# 66 fausto coppi , full campy



## walter branche (Nov 29, 2015)

just bought this , any body know anythi


ng about it ??


----------



## bulldog1935 (Nov 30, 2015)

http://www.classicrendezvous.com/Italy/Fiorelli.htm 
http://www.steel-vintage.com/fausto-coppi 
it looks like my size


----------



## bikebozo (Dec 1, 2015)

*74 nuovou campy*









 trying to i d frame


----------



## Dale Alan (Dec 1, 2015)

He rode a Bianchi,not sure if this is one or not. Is this a repaint ? If so,maybe some Celeste green underneath ?


----------



## Dale Alan (Dec 1, 2015)

One version of a Bianchi brake bridge. Hard to say,I am sure there are many .


----------



## bulldog1935 (Dec 2, 2015)

back to the OP, his branded bike was made by Fiorelli


----------



## T-Mar (Dec 2, 2015)

While Coppi had his great successes riding Legnano and Bianchi, he established his own Carpano-Coppi team in 1956 with Coppi branded bicycles.

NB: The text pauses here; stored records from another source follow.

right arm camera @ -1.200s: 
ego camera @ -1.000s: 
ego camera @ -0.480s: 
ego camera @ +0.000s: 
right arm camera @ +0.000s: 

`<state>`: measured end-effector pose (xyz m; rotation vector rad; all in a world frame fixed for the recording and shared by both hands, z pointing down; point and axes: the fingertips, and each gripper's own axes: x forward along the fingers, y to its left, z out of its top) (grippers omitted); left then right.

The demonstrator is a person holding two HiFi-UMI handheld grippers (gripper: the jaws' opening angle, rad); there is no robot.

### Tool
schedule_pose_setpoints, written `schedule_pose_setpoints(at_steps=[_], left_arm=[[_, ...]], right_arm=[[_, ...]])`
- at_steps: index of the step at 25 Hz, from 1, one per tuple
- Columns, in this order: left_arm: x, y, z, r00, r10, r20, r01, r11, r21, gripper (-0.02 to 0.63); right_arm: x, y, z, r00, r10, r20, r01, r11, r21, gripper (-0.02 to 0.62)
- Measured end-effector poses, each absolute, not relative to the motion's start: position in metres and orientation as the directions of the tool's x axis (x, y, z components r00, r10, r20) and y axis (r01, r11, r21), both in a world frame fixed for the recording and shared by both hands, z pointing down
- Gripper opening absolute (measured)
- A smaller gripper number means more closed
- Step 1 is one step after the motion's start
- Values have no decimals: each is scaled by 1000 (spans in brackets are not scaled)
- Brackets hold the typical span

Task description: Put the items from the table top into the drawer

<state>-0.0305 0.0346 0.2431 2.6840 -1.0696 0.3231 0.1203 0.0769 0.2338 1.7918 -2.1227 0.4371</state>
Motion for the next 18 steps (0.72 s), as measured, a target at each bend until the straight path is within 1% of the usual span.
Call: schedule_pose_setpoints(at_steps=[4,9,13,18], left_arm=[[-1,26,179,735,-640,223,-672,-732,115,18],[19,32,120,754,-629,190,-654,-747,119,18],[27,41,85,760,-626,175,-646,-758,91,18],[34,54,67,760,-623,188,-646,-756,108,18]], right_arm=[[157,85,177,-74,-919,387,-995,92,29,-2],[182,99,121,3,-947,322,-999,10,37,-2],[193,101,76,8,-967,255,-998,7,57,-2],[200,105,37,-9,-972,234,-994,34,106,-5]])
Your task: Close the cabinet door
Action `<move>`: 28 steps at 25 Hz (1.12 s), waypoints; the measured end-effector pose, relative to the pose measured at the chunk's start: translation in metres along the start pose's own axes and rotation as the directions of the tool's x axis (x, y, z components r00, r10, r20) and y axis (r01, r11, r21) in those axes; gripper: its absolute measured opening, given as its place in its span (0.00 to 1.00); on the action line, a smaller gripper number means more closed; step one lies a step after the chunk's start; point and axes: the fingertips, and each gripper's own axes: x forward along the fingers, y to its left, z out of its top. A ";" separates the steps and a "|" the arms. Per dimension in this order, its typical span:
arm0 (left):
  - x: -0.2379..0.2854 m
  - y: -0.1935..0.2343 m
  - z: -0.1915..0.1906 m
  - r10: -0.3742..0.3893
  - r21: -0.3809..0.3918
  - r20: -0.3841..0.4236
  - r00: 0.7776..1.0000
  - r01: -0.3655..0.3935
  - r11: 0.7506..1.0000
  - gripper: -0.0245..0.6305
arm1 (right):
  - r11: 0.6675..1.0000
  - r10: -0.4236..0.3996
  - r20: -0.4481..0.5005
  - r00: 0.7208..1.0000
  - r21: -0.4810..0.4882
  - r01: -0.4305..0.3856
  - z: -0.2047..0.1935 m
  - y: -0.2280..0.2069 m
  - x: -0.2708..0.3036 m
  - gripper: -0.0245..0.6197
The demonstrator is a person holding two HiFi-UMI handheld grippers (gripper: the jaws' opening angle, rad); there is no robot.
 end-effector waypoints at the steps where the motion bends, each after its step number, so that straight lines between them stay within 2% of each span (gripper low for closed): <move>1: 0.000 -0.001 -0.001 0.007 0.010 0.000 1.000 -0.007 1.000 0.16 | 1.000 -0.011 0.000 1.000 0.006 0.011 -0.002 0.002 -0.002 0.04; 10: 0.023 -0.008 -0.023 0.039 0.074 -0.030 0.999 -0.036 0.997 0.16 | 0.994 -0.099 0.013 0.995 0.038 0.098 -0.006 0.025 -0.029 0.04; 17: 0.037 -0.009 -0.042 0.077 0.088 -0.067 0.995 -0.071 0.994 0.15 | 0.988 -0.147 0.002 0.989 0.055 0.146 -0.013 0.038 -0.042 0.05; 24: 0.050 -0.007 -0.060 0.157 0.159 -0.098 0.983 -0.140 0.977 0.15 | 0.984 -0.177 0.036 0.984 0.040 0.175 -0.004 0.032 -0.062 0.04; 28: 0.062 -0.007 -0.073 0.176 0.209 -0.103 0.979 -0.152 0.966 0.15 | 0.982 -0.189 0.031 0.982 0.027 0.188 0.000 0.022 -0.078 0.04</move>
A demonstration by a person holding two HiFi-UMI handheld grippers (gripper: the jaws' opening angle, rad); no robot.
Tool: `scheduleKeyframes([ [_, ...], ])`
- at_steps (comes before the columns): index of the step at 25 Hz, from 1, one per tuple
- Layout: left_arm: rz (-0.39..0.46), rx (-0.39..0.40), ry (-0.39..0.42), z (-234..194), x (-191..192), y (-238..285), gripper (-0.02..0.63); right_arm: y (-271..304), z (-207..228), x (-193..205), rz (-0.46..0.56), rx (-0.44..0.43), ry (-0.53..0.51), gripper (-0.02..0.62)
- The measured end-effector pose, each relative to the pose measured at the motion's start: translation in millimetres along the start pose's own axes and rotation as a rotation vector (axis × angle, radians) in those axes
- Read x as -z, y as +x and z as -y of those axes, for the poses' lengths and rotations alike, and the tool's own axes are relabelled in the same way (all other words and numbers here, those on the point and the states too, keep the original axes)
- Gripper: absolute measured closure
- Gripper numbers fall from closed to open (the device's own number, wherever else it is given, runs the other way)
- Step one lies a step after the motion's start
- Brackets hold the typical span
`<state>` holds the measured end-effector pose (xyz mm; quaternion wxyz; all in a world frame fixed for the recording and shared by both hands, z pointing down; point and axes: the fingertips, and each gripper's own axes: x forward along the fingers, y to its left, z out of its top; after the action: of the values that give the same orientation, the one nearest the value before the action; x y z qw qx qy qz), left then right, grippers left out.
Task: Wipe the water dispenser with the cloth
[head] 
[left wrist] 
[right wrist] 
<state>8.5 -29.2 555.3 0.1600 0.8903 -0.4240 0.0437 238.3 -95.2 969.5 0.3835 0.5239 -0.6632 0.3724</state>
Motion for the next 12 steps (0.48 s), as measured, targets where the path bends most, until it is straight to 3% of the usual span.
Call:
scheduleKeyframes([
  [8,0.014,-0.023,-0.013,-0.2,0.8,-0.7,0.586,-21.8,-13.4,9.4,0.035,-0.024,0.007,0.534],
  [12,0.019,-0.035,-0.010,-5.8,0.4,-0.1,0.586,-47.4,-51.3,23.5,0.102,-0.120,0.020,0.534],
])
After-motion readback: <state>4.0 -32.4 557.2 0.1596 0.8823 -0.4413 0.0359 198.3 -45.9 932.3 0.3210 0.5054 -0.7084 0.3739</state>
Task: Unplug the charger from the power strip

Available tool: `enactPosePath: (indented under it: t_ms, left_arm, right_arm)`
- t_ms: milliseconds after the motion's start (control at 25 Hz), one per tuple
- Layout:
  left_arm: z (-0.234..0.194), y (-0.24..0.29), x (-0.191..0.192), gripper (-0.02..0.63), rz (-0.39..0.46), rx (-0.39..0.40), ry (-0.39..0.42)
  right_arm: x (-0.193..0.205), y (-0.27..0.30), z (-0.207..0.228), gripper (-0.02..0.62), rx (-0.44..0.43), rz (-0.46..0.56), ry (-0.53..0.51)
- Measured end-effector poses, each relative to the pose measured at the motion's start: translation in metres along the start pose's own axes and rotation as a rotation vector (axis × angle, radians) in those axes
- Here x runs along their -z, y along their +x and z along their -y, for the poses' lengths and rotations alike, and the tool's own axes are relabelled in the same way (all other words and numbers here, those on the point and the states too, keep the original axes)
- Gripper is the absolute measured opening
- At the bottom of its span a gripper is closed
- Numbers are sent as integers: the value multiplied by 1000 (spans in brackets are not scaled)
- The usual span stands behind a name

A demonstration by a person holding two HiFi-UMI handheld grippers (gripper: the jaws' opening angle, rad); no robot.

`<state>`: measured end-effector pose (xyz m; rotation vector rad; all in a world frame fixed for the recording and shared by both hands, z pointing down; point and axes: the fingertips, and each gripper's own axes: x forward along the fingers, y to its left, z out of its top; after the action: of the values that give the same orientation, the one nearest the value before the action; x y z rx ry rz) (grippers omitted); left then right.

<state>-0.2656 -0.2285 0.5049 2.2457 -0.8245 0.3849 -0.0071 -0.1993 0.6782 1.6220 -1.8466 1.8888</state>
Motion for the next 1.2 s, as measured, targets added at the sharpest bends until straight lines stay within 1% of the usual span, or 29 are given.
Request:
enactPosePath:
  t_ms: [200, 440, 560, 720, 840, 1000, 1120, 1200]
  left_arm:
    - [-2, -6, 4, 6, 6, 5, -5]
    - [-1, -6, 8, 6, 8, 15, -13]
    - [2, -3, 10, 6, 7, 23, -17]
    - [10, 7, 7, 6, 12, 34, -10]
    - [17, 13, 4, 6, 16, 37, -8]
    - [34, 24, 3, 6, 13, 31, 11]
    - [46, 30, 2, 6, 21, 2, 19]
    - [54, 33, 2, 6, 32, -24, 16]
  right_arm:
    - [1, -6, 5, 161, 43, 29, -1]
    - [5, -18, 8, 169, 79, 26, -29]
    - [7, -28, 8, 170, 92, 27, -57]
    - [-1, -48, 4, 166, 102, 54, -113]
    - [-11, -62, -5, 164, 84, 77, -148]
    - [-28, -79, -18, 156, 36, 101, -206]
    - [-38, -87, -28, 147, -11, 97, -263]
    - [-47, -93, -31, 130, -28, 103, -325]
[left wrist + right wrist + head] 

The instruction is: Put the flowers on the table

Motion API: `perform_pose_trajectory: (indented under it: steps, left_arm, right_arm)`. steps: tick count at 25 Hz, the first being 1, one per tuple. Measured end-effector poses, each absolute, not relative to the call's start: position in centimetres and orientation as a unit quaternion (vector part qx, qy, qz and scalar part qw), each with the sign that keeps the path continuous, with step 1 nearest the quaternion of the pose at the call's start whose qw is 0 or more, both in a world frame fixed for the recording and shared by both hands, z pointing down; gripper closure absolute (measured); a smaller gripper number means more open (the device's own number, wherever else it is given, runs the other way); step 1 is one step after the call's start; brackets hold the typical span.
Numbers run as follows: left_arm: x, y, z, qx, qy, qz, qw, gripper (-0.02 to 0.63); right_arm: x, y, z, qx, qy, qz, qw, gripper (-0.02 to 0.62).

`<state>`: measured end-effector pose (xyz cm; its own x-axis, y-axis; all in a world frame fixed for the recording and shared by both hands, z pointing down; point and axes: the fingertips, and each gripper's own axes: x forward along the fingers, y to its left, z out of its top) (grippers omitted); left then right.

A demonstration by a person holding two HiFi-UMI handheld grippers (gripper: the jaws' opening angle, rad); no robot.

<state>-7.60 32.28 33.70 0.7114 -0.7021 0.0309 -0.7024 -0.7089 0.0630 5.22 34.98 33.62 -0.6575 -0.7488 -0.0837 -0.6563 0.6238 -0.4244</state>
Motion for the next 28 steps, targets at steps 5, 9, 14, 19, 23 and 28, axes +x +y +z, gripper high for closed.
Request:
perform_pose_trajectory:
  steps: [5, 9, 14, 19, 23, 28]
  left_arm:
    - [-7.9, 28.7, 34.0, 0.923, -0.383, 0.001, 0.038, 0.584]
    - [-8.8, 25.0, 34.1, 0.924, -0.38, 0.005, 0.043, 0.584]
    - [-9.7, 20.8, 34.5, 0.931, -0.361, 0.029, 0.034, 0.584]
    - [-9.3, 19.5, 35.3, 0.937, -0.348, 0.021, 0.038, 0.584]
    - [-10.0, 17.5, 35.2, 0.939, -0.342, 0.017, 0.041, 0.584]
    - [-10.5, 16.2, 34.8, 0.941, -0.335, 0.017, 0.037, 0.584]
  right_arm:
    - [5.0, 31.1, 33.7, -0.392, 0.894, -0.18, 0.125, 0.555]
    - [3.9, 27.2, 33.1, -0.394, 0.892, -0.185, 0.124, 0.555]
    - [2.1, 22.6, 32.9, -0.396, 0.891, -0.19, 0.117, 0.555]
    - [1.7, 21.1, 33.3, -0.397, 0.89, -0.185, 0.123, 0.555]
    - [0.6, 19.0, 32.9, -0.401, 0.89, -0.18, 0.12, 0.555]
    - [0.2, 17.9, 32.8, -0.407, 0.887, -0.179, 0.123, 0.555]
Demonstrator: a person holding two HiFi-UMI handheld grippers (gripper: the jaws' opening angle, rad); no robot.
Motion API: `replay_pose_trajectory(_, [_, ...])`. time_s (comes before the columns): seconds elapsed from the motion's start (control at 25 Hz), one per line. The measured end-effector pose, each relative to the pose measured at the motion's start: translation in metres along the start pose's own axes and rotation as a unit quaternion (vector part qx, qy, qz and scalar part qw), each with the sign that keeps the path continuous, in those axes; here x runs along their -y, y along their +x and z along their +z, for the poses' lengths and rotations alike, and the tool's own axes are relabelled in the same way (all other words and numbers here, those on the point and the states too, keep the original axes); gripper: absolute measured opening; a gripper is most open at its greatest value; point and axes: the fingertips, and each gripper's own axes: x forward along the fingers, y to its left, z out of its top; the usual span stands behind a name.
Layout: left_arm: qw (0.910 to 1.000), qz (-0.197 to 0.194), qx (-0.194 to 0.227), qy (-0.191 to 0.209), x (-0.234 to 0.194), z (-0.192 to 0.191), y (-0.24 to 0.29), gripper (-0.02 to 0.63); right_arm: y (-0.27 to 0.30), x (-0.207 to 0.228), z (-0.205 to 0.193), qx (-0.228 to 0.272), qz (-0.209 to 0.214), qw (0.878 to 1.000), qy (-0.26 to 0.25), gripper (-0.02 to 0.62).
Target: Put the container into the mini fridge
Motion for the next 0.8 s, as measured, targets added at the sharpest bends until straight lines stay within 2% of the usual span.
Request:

One of the members selected to the team was a former adversary, Ferdi Kubler, who had won the 1950 Tour de France. Since 1952, Kubler had been had competed in Italian races with the Fiorelli team and appears to have been instrumental in persuading Coppi to have Fiorelli manufacture Coppi branded bicycles for the Carpano-Coppi team. After Coppi died at the beginning of 1960, Fiorelli purchased the rights to the Coppi brand from his estate and manufactured Coppi bicycles throughout the 1960s and 1970s.


----------